What to produce:
Report the lines of the data below that contain the string "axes".

Supplied information:
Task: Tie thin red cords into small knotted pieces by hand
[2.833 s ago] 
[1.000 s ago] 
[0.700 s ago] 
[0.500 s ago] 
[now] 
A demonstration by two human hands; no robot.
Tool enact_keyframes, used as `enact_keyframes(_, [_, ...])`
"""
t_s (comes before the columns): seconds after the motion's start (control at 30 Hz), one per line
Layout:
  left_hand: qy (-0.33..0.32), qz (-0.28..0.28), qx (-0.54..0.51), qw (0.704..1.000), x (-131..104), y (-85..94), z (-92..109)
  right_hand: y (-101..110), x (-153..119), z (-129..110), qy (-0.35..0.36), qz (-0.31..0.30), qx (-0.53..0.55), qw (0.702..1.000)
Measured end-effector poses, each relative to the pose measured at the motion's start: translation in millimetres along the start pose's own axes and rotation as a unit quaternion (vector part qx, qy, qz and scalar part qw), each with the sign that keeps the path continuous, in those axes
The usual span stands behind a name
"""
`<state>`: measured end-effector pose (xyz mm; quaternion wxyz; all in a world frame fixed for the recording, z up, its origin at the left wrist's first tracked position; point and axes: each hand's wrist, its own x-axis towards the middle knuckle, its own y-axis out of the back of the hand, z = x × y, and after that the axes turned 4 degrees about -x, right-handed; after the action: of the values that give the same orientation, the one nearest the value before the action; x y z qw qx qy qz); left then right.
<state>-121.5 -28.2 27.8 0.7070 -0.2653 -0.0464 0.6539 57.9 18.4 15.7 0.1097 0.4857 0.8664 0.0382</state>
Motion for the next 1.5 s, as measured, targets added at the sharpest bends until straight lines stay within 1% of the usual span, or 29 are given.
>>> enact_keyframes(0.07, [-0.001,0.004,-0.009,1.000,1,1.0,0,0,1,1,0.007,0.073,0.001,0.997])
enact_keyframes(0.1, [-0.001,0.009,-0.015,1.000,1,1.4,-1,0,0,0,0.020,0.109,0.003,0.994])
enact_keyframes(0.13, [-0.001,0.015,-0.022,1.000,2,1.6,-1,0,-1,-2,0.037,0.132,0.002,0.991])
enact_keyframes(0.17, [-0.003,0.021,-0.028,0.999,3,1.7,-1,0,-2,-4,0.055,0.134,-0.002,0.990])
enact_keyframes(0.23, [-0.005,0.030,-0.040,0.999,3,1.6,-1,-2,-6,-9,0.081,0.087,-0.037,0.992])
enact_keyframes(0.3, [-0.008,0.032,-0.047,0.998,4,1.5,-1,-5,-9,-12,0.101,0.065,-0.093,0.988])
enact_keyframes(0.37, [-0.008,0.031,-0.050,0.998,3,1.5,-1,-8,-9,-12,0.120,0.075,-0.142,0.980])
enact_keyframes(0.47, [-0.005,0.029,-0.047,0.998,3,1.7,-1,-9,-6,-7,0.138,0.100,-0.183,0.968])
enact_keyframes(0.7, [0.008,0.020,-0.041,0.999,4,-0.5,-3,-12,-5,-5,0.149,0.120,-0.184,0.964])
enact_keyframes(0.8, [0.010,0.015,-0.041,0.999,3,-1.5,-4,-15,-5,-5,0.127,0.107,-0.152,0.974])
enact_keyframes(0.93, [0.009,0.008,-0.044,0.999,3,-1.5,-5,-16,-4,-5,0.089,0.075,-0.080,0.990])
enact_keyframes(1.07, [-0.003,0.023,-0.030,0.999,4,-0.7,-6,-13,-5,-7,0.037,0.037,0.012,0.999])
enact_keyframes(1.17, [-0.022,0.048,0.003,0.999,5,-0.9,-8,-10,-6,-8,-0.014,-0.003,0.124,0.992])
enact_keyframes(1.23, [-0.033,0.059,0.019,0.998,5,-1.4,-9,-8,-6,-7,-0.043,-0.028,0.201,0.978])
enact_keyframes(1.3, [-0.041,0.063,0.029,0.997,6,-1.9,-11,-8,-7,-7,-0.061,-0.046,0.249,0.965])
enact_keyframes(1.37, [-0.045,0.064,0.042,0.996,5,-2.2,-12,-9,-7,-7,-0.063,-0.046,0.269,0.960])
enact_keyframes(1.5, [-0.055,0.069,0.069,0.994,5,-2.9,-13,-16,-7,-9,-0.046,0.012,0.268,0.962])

Completed task:
Measured end-effector poses, each relative to the pose measured at the motion's start: translation in millimetres along the start pose's own axes and rotation as a unit quaternion (vector part qx, qy, qz and scalar part qw), each with the sign that keeps the path continuous, in those axes
`<state>`: measured end-effector pose (xyz mm; quaternion wxyz; all in a world frame fixed for the recording, z up, its origin at the left wrist's first tracked position; point and axes: each hand's wrist, its own x-axis towards the middle knuckle, its own y-axis out of the back of the hand, z = x × y, and after that the axes turned 4 degrees about -x, right-handed; after the action: of the values that give the same orientation, the one nearest the value before the action; x y z qw qx qy qz); left then right.

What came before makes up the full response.